Presuming that your pages will be open to any hints on the great questions of publick manners and morality, I propose occasionally to send you brief communications on these topicks. One of the most prominent and growing evils of society, seems to me to be the love of scandal. This may in a great degree be attributed to the stagnation and absence of customary, active employment in our cities, during the recent war. The return of peace, among other advantages, may afford such employment for every one in their own concerns, as may force them to relinquish in part the gratuitous interest they have taken in those of others. In the mean time we may gradually acquire more generous habits, and attain to manly feelings by degrees; and in imitation of the tolerant policy of a certain court, where it was one of the rules of an assembly, that no lady should get drunk before nine o’clock; it might be proposed as an incipient step, that no circle of gentlemen should stoop to converse about such mean, insignificant details of occurrences, in private families, as kitchen maids would despise relating. What I wish here to repress, is not censoriousness, but only that idle gossip and mischievous tattling, the natural occupation of ignoble minds in a state of idleness. The breed of censorious people are by far too useful to be destroyed; like the turkey buzzards of Carolina, who, devouring the carrion of the cities, preserve them from pestilence; so this class is equally useful and pleasing, and by preying on all the moral offences of society, serve to keep it from contamination.

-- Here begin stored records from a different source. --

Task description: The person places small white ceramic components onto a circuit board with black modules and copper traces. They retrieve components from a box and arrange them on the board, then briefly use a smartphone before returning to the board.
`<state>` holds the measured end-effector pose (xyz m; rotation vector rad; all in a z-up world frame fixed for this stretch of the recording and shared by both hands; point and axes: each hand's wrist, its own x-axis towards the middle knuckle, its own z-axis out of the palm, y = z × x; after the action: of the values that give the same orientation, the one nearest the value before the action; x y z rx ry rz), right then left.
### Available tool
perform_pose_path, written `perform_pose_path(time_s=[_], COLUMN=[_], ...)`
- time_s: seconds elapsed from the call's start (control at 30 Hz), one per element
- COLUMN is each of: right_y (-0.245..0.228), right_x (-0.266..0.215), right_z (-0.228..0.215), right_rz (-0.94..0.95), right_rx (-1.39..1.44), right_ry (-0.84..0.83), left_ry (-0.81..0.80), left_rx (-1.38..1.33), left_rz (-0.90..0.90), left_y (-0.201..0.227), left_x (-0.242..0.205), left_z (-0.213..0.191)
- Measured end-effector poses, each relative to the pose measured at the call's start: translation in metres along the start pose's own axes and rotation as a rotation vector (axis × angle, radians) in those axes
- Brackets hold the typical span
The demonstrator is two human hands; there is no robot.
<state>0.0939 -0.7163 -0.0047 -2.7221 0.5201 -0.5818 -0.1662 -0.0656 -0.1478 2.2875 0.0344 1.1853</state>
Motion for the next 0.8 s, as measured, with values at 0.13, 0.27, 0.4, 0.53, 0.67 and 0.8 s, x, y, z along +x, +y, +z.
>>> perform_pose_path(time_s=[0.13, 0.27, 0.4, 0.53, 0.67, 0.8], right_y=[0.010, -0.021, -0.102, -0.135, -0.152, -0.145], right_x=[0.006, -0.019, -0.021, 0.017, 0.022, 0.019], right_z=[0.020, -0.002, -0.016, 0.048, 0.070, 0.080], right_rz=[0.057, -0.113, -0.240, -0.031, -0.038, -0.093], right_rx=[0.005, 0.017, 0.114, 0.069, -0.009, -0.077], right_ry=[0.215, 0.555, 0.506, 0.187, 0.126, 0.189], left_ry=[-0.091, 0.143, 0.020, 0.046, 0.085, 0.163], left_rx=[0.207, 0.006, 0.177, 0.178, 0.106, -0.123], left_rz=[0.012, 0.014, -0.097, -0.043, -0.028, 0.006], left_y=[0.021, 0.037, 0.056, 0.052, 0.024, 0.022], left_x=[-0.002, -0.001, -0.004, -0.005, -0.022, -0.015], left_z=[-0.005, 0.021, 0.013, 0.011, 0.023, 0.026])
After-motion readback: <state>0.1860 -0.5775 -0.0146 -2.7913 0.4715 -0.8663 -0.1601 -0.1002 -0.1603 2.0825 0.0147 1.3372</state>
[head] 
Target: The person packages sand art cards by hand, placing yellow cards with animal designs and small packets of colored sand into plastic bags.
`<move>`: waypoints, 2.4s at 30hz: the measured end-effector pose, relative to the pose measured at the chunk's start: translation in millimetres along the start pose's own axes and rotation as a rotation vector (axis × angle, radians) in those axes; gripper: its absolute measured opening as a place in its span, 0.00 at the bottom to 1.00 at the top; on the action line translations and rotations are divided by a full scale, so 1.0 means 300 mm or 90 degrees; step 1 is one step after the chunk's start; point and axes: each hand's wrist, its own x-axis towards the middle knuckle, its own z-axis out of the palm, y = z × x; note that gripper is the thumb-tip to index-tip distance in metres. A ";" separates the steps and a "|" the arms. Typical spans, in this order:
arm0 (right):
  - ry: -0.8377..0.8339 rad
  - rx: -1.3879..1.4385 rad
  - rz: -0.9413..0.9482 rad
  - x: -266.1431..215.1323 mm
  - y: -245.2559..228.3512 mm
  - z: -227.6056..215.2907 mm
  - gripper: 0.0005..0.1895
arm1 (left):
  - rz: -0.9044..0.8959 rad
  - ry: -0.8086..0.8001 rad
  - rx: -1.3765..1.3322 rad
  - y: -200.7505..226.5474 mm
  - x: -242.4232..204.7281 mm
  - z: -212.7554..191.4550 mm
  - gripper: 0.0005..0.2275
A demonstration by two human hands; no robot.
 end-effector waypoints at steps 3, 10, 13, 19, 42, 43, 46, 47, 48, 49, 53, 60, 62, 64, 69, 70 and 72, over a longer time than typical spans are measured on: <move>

Voltaire has remarked, “that it is difficult to know how to act with the publick; there is no way of pleasing it during one’s life time, but by being profoundly unfortunate.” Yet this will not always do; the terriers of scandal will not give up the scent while life remains, but pursue the victim into the most lonely and obscure retreats, in which wretchedness can seek to shelter itself in obscurity and oblivion. I will not date the place from whence I write this letter; I fear it will apply to many. Happy and singular indeed would be the condition of that country, which was degraded by only one scandal-loving city.

CHARLES SURFACE.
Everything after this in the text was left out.